Алла Демидова: «Я всегда была во внутренней эмиграции»

В Театре на Таганке, самом радикальном в советскую эпоху, Алла Демидова была главной актрисой, а ее основным партнером — Владимир Высоцкий.

Михаил Королев

Перелистнув страницу Таганки, Демидова готовила поэтические композиции, много работала на Западе, и непременно с культовыми режиссерами, а ее книги о природе творчества сразу становились бестселлерами. Мне посчастливилось не раз общаться с Аллой Сергеевной.
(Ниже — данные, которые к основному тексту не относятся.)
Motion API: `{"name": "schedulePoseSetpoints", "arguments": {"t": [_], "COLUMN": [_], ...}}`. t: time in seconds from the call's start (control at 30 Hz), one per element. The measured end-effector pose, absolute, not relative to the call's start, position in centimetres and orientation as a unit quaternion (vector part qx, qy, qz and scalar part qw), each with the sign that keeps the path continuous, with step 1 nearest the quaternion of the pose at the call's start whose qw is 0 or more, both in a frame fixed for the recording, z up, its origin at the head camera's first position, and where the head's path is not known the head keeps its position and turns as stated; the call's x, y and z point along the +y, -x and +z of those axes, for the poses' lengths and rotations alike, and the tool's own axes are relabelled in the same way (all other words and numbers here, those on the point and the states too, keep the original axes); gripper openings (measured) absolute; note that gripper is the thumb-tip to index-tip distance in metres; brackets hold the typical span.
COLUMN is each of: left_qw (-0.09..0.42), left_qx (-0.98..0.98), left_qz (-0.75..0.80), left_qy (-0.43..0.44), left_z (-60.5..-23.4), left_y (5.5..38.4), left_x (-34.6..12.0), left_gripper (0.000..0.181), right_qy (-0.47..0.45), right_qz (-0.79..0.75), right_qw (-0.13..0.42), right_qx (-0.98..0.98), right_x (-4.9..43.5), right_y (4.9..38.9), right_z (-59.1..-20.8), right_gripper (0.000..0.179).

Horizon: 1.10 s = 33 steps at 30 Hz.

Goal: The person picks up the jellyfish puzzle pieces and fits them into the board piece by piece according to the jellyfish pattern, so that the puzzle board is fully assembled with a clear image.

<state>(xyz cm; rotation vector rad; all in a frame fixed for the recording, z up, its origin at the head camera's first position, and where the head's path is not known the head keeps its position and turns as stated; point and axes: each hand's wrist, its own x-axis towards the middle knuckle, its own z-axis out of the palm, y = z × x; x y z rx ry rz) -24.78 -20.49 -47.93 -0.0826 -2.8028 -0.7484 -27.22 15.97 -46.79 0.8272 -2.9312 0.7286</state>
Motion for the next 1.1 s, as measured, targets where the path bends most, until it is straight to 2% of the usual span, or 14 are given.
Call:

Причем не только в Москве, но и в Ялте, и в Венеции; я знаю, что в эти города она любит возвращаться.

Алла Сергеевна, сейчас час дня, а когда я зашел к вам в квартиру, вы сказали, что для вас это раннее утро, поскольку спать вы ложитесь в четыре утра. С чем это связано?
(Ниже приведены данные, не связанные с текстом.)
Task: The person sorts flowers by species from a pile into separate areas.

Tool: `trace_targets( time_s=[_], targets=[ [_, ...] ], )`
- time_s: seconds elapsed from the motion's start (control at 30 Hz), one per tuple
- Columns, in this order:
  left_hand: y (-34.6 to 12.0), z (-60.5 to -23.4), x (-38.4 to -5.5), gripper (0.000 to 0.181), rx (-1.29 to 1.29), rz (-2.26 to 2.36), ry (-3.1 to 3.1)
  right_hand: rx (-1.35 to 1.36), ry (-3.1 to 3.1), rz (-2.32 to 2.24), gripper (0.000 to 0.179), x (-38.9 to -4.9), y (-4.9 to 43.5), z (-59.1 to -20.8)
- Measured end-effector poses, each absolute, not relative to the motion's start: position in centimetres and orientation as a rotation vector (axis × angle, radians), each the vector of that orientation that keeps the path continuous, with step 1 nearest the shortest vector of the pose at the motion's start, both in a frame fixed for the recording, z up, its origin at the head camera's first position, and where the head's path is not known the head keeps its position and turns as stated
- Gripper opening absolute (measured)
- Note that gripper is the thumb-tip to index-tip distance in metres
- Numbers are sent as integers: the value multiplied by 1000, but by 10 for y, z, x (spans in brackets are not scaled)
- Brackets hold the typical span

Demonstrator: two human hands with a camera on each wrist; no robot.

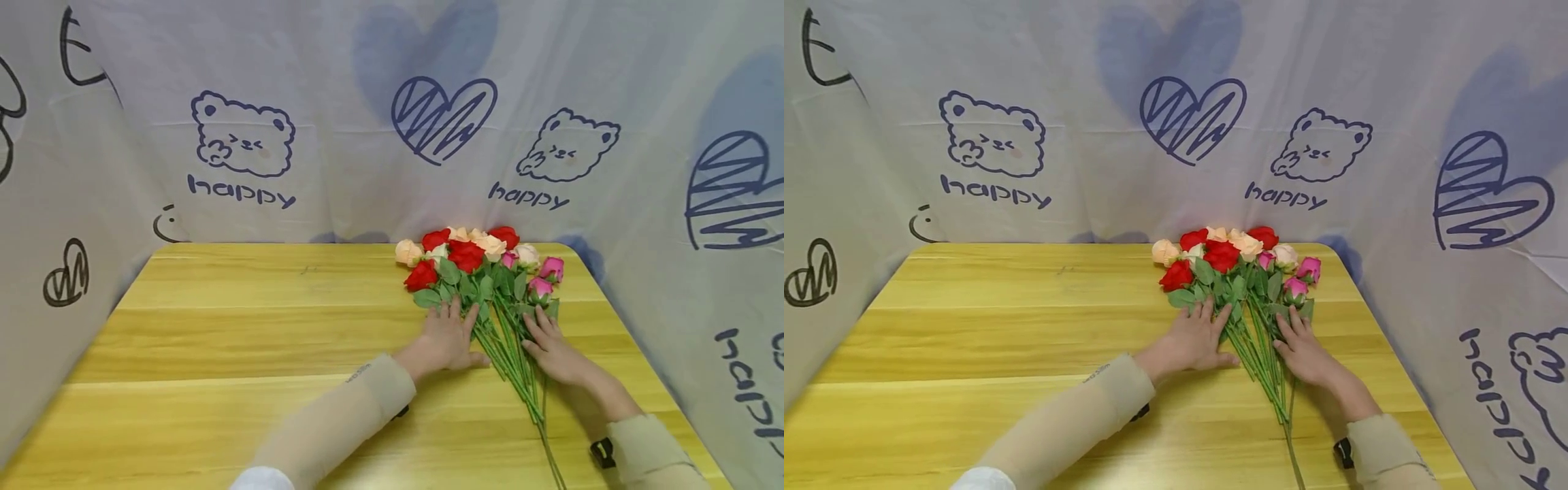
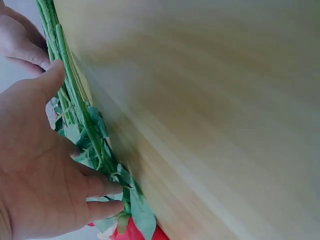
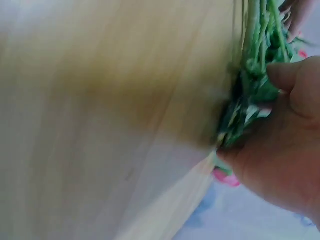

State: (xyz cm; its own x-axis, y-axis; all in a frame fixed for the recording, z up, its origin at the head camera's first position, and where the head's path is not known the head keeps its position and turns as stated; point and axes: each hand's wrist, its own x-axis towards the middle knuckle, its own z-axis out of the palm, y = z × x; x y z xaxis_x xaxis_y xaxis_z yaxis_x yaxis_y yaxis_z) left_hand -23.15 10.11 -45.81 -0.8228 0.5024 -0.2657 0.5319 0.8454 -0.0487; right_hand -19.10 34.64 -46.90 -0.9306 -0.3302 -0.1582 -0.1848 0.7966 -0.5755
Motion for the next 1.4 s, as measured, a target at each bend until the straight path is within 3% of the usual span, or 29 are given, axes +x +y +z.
trace_targets(
  time_s=[0.87, 1.4],
  targets=[
    [186, -462, -234, 93, 851, -206, 2763, -311, 2706, -906, 60, -196, 436, -474],
    [191, -466, -240, 90, 865, -216, 2751, -268, 2877, -787, 60, -200, 442, -468]
  ],
)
У меня всю жизнь время передвинуто. И в университет я всегда ходила только к третьей лекции. Слава богу, не было никаких санкций. Даже Юрий Петрович Любимов, который к актерам относится строго и любил рано начинать репетиции, понял, что утром от меня проку нет, и разрешил мне приходить после 12. Правда позже, уже когда репетировали «Бориса Годунова». И вы понимаете, как «полюбили» меня после этого остальные актеры.

Я предполагаю, что актеры вас «любили» еще и потому, что вы быстро стали на Таганке актрисой номер один.

Нет, вы знаете, я не стала «актрисой номер один», там никто в первые годы не был «номер один», даже Высоцкий. На Таганке раньше вообще не было иерархии, но там было соревнование и, видимо, была зависть.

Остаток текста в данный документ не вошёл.